The committee also named IPCC as the co-recipient. Founded in 1998 by two UN organizations, the World Meteorolgical Organization and the United Nations Enivornment Program, the climate panel is responsible for collecting and assessing global climate change research and for making those findings accessible to governments and people alike. Earlier this year, IPCC released three reports based on this research that have provided the most comprehensive assessment yet of the threat of warming climate and the devastating changes it could bring to the planet.
Speaking to a Norwegian television station, IPCC head Rajendra Pauchari said: "I'm completely overwhelmed with emotion. This prize is being given to the international United Nations community and to all the countries who have supported us." Before the announcement came in Oslo, Pauchari said repeatedly that nobody deserved the award more than Gore.

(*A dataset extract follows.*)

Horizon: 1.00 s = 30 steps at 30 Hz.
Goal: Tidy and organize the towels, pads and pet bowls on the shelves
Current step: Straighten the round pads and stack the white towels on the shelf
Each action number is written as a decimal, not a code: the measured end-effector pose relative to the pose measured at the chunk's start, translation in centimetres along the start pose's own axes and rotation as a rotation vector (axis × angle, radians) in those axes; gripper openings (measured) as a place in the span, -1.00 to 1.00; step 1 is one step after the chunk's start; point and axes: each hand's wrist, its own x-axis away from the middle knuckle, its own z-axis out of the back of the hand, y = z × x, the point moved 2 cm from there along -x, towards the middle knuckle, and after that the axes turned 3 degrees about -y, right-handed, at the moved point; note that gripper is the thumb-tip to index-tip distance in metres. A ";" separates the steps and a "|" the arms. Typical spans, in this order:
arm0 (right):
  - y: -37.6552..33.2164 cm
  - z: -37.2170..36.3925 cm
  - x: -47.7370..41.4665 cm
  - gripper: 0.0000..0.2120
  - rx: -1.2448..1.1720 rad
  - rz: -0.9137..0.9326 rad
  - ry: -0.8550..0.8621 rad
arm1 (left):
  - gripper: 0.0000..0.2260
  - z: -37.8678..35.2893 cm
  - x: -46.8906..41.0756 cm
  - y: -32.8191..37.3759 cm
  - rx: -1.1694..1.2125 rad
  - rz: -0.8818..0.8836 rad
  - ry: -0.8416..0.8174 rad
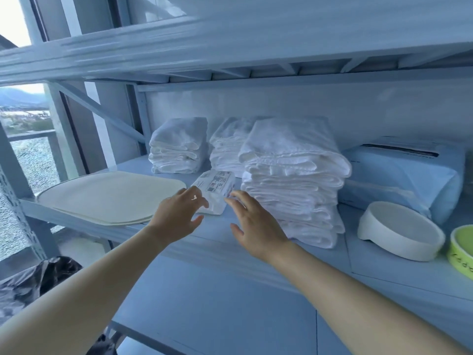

Other favorites for this year's prize included former Finnish President Marti Ahtisaari and the European Union. According to a report broadcast by Finnish TV station NRK, the EU was considered because of its 50 years as a peace-promoting bloc.
Former German Chancellor Helmut Kohl also made the list of 181 officially nominated candidates. Kohl was considered because of his work in contributing to a peaceful end to the Cold War and for reuniting East and West Germany. The last German to receive the Nobel Peace Prize was Willy Brandt, who obtained it during his term as chancellor in 1971. He was awarded the prize for his work in improving the West's relations with East Germany, Poland and the Soviet Union.
According to the Nobel Institute, candidates this year also included 46 organizations. Last year, the Nobel Committee said it would use a fundamentally broader definition of the word peace in issuing future awards.
In 2006, the Peace Prize, which includes a 1.1 million endowment, went to Bangladeshi banker Mohammed Yunus. He received the prize for his work in providing microcredits to the poor -- a business the committee said helped to raise people out of poverty and help to prevent social conflicts.
The award is to be presented to Gore on Dec. 10, the day that the prize's creator, Alfred Nobel, died.